_WHAT NEEDS TO BE DONE_: Print, exactly as they appear in the listing below, the lines from the line with "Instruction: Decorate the" to the line with "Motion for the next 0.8", with both end lines kept.

_ _ _ _ _

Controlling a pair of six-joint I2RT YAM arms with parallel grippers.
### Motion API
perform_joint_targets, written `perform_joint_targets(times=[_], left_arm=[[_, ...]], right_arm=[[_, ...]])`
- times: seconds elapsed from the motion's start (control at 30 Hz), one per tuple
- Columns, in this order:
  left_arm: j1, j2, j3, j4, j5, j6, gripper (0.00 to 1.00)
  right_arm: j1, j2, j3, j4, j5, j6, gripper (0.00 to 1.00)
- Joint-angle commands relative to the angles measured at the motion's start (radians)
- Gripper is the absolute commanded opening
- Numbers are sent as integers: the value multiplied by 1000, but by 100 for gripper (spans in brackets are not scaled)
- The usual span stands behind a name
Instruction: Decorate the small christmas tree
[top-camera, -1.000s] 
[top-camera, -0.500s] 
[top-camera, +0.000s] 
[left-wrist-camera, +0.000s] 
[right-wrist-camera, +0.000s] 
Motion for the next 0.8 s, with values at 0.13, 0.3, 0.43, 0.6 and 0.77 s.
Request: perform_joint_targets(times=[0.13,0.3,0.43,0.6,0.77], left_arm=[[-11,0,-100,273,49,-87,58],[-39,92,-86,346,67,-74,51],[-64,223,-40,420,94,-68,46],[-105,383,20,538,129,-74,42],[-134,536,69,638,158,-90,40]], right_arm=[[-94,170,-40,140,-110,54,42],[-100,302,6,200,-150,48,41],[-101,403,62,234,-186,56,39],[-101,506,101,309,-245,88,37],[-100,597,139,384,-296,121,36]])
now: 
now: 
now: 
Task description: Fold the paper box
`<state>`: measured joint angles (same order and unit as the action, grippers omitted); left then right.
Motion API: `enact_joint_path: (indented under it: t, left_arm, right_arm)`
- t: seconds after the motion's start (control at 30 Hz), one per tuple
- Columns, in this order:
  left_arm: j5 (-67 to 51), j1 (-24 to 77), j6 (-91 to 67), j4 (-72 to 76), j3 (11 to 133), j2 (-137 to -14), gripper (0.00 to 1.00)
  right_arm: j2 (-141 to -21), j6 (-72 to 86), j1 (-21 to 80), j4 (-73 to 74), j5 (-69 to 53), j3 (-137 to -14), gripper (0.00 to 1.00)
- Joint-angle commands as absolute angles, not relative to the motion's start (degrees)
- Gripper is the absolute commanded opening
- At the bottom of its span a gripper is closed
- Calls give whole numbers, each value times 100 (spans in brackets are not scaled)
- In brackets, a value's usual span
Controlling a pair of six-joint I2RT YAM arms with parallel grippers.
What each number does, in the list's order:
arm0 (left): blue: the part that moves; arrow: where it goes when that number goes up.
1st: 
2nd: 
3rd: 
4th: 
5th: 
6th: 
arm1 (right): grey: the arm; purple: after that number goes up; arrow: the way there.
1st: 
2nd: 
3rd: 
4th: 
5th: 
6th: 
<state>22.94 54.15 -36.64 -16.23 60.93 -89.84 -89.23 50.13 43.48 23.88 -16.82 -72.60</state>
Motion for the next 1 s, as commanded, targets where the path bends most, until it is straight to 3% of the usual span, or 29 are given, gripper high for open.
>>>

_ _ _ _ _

_EXERCISE ANSWER_:
Instruction: Decorate the small christmas tree
[top-camera, -1.000s] 
[top-camera, -0.500s] 
[top-camera, +0.000s] 
[left-wrist-camera, +0.000s] 
[right-wrist-camera, +0.000s] 
Motion for the next 0.8 s, with values at 0.13, 0.3, 0.43, 0.6 and 0.77 s.

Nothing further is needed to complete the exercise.